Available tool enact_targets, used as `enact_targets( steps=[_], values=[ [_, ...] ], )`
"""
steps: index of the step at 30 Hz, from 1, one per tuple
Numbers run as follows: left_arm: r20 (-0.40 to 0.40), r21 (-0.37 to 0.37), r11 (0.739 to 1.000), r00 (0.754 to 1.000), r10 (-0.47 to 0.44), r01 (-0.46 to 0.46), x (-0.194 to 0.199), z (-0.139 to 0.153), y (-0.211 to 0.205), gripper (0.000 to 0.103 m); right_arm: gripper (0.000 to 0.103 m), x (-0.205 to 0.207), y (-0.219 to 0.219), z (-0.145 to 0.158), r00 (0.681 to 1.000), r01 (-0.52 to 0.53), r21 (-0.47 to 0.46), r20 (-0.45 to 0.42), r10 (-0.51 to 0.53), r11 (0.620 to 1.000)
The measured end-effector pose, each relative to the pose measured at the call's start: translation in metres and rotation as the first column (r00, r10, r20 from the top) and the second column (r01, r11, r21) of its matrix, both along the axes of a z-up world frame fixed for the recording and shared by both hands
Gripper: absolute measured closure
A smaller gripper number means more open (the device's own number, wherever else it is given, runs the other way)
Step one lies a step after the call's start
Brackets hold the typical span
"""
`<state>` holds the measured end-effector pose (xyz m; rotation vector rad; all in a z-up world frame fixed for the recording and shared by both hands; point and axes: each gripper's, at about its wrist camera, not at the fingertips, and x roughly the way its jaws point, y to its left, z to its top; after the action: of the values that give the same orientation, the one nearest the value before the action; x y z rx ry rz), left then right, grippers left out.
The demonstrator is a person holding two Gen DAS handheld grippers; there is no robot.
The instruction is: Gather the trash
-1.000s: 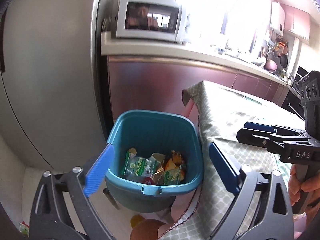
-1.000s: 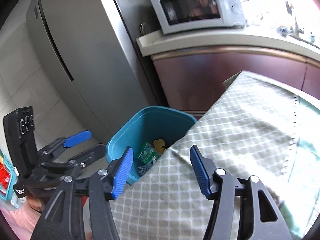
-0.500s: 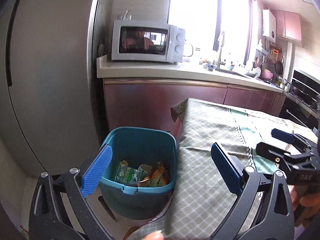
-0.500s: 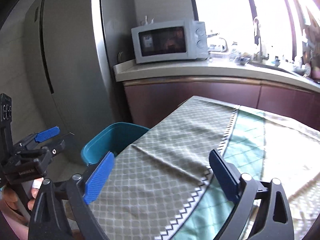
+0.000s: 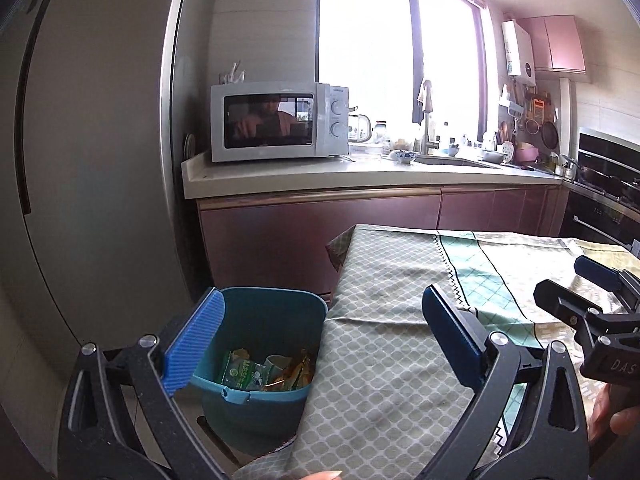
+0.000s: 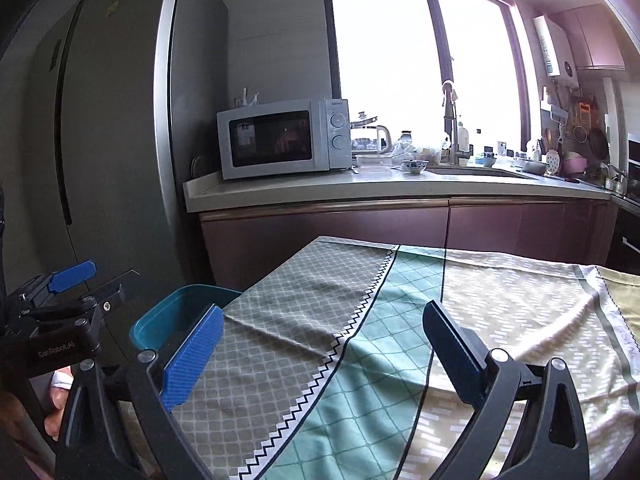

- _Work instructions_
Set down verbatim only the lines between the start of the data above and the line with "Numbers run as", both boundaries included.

- _Solution for this task_
Available tool enact_targets, used as `enact_targets( steps=[_], values=[ [_, ...] ], )`
"""
steps: index of the step at 30 Hz, from 1, one per tuple
Numbers run as follows: left_arm: r20 (-0.40 to 0.40), r21 (-0.37 to 0.37), r11 (0.739 to 1.000), r00 (0.754 to 1.000), r10 (-0.47 to 0.44), r01 (-0.46 to 0.46), x (-0.194 to 0.199), z (-0.139 to 0.153), y (-0.211 to 0.205), gripper (0.000 to 0.103 m); right_arm: gripper (0.000 to 0.103 m), x (-0.205 to 0.207), y (-0.219 to 0.219), z (-0.145 to 0.158), r00 (0.681 to 1.000), r01 (-0.52 to 0.53), r21 (-0.47 to 0.46), r20 (-0.45 to 0.42), r10 (-0.51 to 0.53), r11 (0.620 to 1.000)

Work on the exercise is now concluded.